Across the data below, in how many lines does the word "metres" appear? Give only the number.
----------------------------------------
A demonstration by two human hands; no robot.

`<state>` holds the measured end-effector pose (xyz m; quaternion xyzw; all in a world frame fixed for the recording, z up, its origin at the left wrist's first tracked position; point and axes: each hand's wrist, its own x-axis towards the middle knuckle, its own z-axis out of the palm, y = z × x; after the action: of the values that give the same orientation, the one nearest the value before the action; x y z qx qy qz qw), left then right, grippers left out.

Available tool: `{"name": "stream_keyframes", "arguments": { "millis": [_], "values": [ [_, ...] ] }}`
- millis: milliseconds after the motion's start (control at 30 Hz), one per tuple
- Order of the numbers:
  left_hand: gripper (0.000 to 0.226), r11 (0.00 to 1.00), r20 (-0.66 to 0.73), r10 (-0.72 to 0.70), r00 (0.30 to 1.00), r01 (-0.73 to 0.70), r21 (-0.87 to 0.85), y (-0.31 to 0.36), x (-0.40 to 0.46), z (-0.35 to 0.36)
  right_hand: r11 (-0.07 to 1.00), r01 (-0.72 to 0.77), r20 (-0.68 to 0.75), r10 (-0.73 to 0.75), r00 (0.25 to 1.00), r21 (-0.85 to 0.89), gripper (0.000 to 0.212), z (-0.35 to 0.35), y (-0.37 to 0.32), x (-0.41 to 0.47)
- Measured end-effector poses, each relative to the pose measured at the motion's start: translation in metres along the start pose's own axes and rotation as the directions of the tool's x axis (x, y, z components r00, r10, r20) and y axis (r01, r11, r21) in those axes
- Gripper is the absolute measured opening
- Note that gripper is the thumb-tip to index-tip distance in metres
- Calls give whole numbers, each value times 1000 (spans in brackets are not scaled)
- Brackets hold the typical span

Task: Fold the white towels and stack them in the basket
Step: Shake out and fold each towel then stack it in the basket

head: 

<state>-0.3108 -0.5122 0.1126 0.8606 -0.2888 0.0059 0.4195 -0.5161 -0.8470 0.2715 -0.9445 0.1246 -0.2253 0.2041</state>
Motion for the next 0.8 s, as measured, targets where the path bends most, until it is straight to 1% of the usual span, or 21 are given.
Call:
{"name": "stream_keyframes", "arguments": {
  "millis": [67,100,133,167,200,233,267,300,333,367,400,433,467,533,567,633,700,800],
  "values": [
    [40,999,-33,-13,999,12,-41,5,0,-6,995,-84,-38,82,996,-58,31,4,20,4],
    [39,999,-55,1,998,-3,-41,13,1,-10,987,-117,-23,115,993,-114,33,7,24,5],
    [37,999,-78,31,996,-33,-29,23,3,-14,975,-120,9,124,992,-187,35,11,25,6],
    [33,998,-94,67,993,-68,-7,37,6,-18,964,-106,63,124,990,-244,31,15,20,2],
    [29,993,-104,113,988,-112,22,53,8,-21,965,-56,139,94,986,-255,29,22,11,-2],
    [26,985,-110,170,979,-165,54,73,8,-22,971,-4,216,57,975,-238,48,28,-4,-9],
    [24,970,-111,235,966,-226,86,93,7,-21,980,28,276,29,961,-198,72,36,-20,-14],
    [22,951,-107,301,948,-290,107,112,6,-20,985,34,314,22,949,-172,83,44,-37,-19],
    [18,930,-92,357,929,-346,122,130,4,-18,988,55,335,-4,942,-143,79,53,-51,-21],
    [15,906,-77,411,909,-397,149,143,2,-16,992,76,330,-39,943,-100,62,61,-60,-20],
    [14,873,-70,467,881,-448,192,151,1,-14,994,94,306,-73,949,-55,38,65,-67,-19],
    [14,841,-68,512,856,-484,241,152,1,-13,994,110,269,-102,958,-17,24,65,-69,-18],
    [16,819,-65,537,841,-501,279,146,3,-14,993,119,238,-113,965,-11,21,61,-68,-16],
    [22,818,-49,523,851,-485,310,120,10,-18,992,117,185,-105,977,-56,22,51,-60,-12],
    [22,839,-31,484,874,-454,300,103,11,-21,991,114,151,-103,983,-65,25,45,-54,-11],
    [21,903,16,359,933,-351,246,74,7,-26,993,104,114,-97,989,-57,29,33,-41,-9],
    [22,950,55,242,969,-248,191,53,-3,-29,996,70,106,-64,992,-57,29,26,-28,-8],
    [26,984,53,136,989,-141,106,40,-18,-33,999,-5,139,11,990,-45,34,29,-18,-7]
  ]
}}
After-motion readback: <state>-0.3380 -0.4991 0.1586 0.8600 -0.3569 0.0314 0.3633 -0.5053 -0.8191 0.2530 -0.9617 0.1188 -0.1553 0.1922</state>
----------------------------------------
ANSWER BOX
2